How are we conducting Metabolic Balance Studies?
Our Studies are performed in the simulation facility for occupational medicine research (AMSAN) in our institute. This Metabolic Ward is capable of housing up to 8 subjects at a time. On 300 m² the AMSAN provides test rooms, laboratories, kitchen, living area, bath rooms and 8 single bed rooms. For our balance studies it is of utmost importance that this facility is isolated from the outside world and that humidity and temperature can be kept constant.
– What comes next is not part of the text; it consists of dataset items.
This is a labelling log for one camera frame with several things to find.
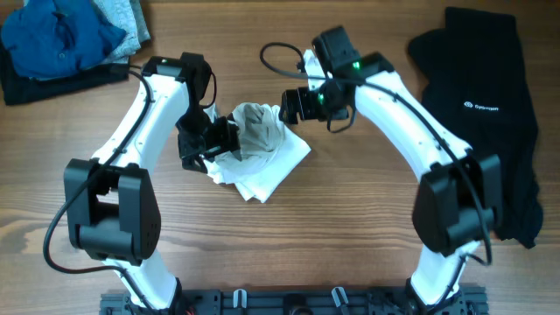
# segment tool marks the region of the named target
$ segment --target wooden tabletop
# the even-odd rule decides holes
[[[241,102],[278,104],[305,83],[261,65],[269,41],[302,49],[344,25],[362,53],[379,51],[420,97],[426,79],[407,56],[409,40],[443,23],[446,5],[514,14],[540,134],[534,167],[544,226],[537,246],[493,241],[491,268],[469,264],[464,283],[485,285],[492,314],[560,312],[560,7],[554,2],[228,1],[147,3],[153,37],[133,62],[150,56],[204,54],[218,76],[224,114]],[[13,10],[0,5],[0,18]],[[295,57],[271,57],[294,70]],[[25,106],[0,106],[0,314],[96,314],[100,294],[123,291],[111,272],[67,276],[41,253],[46,227],[64,200],[62,172],[89,158],[113,133],[138,82],[98,87]],[[416,267],[421,242],[411,224],[417,181],[387,138],[358,117],[332,135],[324,123],[293,127],[311,153],[261,204],[232,186],[181,169],[176,133],[152,177],[162,214],[158,244],[186,289],[401,285]],[[54,259],[95,266],[71,247],[66,219],[52,242]]]

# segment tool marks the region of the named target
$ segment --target black garment
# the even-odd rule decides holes
[[[111,73],[111,67],[112,65],[96,66],[62,79],[32,80],[18,76],[11,62],[10,53],[6,51],[0,40],[0,81],[6,105],[41,101],[56,95],[128,79],[127,73]]]
[[[500,157],[504,220],[496,233],[534,247],[543,225],[532,167],[538,128],[515,18],[447,8],[445,28],[414,38],[409,54],[430,81],[426,109],[474,150]]]

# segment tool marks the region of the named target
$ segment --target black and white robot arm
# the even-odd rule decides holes
[[[325,32],[313,42],[318,57],[312,51],[304,54],[300,70],[307,72],[309,87],[284,93],[281,119],[297,123],[299,115],[301,120],[327,120],[330,128],[331,120],[350,115],[353,122],[358,111],[377,125],[405,157],[420,181],[413,223],[424,244],[407,287],[414,301],[412,312],[426,313],[459,289],[465,259],[480,245],[483,236],[480,223],[485,222],[491,230],[500,222],[499,160],[493,156],[477,157],[468,143],[438,123],[381,55],[361,58],[351,46],[347,51],[349,41],[344,42],[347,36],[341,30]],[[334,45],[340,39],[342,45],[337,48]],[[199,106],[211,75],[202,56],[154,57],[143,67],[142,75],[150,90],[141,85],[113,136],[92,159],[73,159],[65,170],[66,200],[79,194],[67,209],[69,238],[74,247],[84,249],[93,259],[119,268],[116,273],[129,289],[132,311],[185,314],[180,281],[168,271],[156,250],[161,216],[150,174],[173,126],[179,130],[179,156],[187,170],[204,172],[202,158],[238,151],[239,141],[235,126],[226,117],[210,122]],[[325,75],[329,80],[322,80]],[[137,122],[146,97],[151,103],[145,117],[120,154],[112,159]],[[347,105],[353,109],[352,114],[346,110]],[[460,160],[461,167],[468,169],[468,177],[480,196],[482,217],[468,197],[470,192],[457,161],[442,150],[426,122]],[[94,174],[97,180],[80,191],[78,187]],[[97,198],[109,191],[118,191],[118,205]]]

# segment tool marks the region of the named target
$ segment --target white logo
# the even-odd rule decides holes
[[[480,106],[480,105],[476,105],[476,104],[472,104],[469,101],[466,101],[463,105],[465,105],[466,108],[468,109],[478,109],[478,110],[487,110],[487,111],[499,111],[499,108],[493,107],[486,107],[486,106]]]

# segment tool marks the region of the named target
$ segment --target pile of clothes
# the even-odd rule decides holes
[[[150,39],[139,0],[25,0],[1,30],[6,105],[126,80],[115,63]]]
Nutrition, in particular energy-, calcium and vitamin D supply as well as the intake of table salt and protein is influencing bone metabolism in different ways and plays a decisive role in our studies. Therefore variations in the supply of these nutrients during the experiments have to be eliminated or according to the respective study design, the intake of a specific nutrient has to be increased or lowered under strict control. Macronutrients as well as Calcium, vitamin D, sodium-chloride and protein intake are individually calculated day by day and kept constant during the entire study. Thus, subjects participating in our Metabolic Balance Studies receive meals that are accurately weighed to the gram and must be consumed without any leftovers. Some substances, like calcium and electrolytes, are eliminated via urine and feces. Therefore, besides blood samples, 24-hour urine and the entire feces are collected and analysed in our biochemical laboratory. Even excretion via the skin can be investigated by the use of whole body cotton suits. Thoroughly rinsing the suits with deionised water allows us to detect specific electrolytes ('Total Body Wash Down Method').
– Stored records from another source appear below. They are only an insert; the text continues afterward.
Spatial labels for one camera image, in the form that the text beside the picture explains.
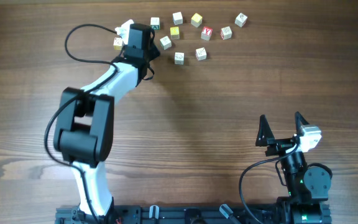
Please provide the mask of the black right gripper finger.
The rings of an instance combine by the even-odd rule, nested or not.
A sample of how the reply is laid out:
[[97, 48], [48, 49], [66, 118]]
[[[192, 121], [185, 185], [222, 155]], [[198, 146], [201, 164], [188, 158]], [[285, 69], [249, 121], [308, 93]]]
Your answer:
[[269, 146], [275, 143], [275, 137], [266, 119], [262, 114], [259, 119], [259, 130], [256, 137], [255, 145], [259, 147]]
[[297, 111], [295, 113], [295, 127], [296, 127], [296, 133], [300, 134], [301, 131], [301, 126], [302, 125], [309, 125], [309, 122], [307, 122], [306, 119], [304, 119], [304, 117], [301, 115], [301, 113], [299, 111]]

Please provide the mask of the white block green N side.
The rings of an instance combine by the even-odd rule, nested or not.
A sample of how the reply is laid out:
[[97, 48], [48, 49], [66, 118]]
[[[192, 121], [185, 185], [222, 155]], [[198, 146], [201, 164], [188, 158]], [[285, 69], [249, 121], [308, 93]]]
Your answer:
[[160, 45], [164, 50], [167, 50], [172, 46], [172, 41], [168, 36], [165, 36], [160, 39]]

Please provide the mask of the white block with 9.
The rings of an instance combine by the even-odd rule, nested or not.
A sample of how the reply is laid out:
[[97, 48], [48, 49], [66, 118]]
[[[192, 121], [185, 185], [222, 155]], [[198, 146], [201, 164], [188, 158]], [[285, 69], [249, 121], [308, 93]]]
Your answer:
[[196, 49], [197, 60], [205, 60], [206, 57], [207, 57], [207, 53], [204, 47]]

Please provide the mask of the white block red U side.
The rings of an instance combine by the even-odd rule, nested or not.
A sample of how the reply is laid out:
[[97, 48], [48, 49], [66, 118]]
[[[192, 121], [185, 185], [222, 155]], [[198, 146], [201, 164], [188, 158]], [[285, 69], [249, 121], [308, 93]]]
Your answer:
[[222, 40], [230, 39], [230, 38], [232, 37], [232, 30], [231, 30], [231, 28], [230, 28], [229, 26], [223, 27], [223, 28], [221, 29], [220, 35], [221, 35]]

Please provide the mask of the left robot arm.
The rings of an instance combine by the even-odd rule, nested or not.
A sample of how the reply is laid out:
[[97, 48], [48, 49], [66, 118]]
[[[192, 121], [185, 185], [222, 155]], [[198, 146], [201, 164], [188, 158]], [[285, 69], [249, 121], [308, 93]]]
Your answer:
[[109, 70], [80, 89], [66, 88], [60, 107], [51, 117], [47, 138], [55, 126], [53, 146], [60, 162], [73, 170], [80, 193], [78, 213], [83, 222], [105, 222], [114, 212], [114, 199], [108, 189], [105, 160], [113, 142], [114, 107], [141, 81], [148, 80], [150, 62], [160, 56], [150, 26], [128, 21], [114, 33], [124, 45], [119, 55], [107, 61]]

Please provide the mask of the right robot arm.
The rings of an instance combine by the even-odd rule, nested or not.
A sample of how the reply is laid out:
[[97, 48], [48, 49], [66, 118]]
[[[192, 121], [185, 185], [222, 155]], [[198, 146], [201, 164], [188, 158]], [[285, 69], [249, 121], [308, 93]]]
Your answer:
[[310, 124], [299, 113], [295, 113], [296, 133], [291, 138], [277, 139], [265, 115], [260, 116], [256, 146], [267, 147], [265, 155], [278, 156], [281, 168], [281, 184], [288, 190], [287, 197], [279, 197], [273, 215], [275, 223], [332, 222], [328, 200], [331, 188], [332, 170], [320, 163], [307, 163], [305, 153], [314, 149], [322, 138], [316, 125]]

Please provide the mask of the white block yellow side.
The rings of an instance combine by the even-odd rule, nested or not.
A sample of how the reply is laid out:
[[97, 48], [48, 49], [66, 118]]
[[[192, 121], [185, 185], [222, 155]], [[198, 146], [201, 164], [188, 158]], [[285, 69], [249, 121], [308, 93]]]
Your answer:
[[120, 37], [115, 37], [113, 42], [114, 50], [121, 50], [124, 46], [123, 39]]

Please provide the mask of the white block green A side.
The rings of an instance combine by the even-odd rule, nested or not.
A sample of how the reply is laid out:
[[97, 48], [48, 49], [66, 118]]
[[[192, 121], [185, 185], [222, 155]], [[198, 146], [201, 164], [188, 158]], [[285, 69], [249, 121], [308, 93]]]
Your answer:
[[160, 30], [160, 18], [159, 17], [151, 17], [150, 18], [150, 26], [153, 30]]

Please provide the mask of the white block red M side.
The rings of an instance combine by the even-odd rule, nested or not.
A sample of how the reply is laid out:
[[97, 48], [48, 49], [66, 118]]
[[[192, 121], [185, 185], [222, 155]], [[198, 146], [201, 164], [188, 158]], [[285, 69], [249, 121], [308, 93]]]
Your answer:
[[175, 55], [174, 55], [175, 65], [183, 65], [184, 64], [184, 59], [185, 59], [185, 54], [184, 53], [175, 52]]

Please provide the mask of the yellow K block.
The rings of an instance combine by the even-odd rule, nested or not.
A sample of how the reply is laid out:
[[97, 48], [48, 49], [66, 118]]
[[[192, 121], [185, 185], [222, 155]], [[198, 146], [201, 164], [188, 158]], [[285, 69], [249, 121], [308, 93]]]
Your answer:
[[177, 40], [180, 38], [180, 30], [179, 27], [171, 27], [170, 28], [170, 37], [173, 40]]

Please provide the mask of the white block blue P side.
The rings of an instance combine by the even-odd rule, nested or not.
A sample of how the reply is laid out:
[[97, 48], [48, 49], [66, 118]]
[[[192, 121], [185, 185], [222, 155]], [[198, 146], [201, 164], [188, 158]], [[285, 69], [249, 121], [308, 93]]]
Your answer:
[[173, 16], [173, 23], [175, 25], [183, 24], [183, 16], [181, 12], [175, 12], [172, 14]]

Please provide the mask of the yellow top block far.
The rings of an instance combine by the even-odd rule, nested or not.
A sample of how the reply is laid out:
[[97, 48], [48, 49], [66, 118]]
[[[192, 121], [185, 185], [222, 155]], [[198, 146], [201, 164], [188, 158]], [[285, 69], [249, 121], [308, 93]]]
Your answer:
[[195, 13], [191, 17], [191, 25], [193, 25], [194, 27], [199, 27], [202, 24], [202, 21], [203, 21], [203, 17], [198, 13]]

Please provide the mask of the red X block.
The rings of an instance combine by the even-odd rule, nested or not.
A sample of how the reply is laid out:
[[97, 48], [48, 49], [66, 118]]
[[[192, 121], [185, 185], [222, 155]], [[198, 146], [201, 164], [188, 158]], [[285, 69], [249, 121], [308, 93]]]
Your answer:
[[201, 39], [209, 41], [212, 36], [212, 28], [204, 26], [201, 31]]

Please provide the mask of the block with K and 6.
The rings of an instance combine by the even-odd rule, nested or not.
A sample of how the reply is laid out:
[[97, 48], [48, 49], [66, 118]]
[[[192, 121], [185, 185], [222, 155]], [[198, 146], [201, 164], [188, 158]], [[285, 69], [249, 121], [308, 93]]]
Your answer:
[[248, 17], [243, 14], [243, 13], [239, 13], [239, 15], [235, 18], [235, 24], [239, 27], [243, 27], [245, 25], [245, 23], [247, 22]]

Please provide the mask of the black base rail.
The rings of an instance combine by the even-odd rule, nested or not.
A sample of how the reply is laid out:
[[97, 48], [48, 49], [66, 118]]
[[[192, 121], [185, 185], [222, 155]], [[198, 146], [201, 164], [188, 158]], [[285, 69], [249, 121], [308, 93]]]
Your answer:
[[222, 204], [215, 207], [150, 207], [115, 206], [98, 223], [122, 224], [191, 224], [191, 223], [332, 223], [328, 205], [287, 205], [282, 203], [255, 204], [249, 207], [250, 216], [244, 207]]
Examples for Metabolic Balance Experiments
Salty Life 6 and Salty Life 7
In our Salty Life 6 (SL6) and 7 (SL7) studies we examined sodium regulation, bone metabolism and acid base balance in ambulatory conditions (SL6) and in head down tilt bed rest (SL7). The acid base balance system is an important regulative system of our body to keep the balance between acids and bases constant (a measurement for this is the blood pH value). Already little variations in blood-pH can cause changes in cell-, organ- and total body-functions up to multiple organ failure.
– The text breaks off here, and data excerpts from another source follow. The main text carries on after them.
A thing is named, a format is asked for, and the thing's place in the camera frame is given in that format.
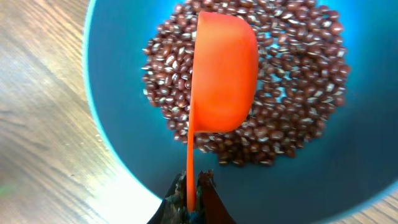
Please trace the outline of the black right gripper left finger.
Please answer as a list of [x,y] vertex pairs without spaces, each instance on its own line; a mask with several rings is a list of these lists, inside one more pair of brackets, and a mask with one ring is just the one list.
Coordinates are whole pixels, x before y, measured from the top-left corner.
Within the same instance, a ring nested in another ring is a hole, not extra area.
[[160,206],[147,224],[183,224],[186,209],[186,172],[177,174]]

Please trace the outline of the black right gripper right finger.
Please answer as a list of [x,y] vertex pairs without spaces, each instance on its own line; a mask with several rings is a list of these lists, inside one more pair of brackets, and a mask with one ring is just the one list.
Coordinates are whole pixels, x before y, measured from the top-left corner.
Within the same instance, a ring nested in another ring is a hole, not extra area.
[[201,203],[206,224],[236,224],[221,201],[215,187],[212,170],[201,171],[198,175],[198,187],[201,190]]

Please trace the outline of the orange scoop with blue handle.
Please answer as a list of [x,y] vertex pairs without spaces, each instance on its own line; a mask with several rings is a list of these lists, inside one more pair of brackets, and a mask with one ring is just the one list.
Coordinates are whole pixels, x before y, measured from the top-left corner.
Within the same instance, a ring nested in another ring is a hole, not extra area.
[[256,90],[259,54],[251,26],[238,17],[198,15],[187,137],[187,210],[196,203],[195,133],[227,133],[246,119]]
Not only a high dietary salt intake, but also other elements of today’s eating habits in western countries have an acid excess (high intake of animal protein, less fruit and vegetable intake) which leads to a so called “latent metabolic acidosis”. This is a chronic status characterized by a small shift of blood pH within the normal range (7.35 – 7.45) to a more acidic level with a simultaneous reduction of the buffer capacity of blood. There are no observable clinical symptoms, but other systems of the organism for example the bones react like buffer systems to keep the blood pH constant.
The 28 days Salty Life 6 study was divided into four study periods with three different dietary salt intake levels. During the first 6 days the subjects received 0.7 mmol NaCl/kg body weight (BW)/d, during the next 6 days 2.8 mmol NaCl/kg BW/d, during the following 10 days 7.7 mmol NaCl/kg BW/d and during the last 6 days again 0.7 mmol NaCl/kg BW/d.
Salty Life 7 consisted of two study phases in a cross-over design. Each of the two study phases was divided into a 4-day adaptation-period (non-bed rest; 2.8 mmol NaCl/kg BW/d), 14 days of intervention (head down tilt bed rest; 0.7 mmol NaCl/kg BW/d or 7.7 mmol NaCl/kg BW/d) and 3 days of recovery (non-bed rest; 2.8 mmol NaCl/kg BW/d).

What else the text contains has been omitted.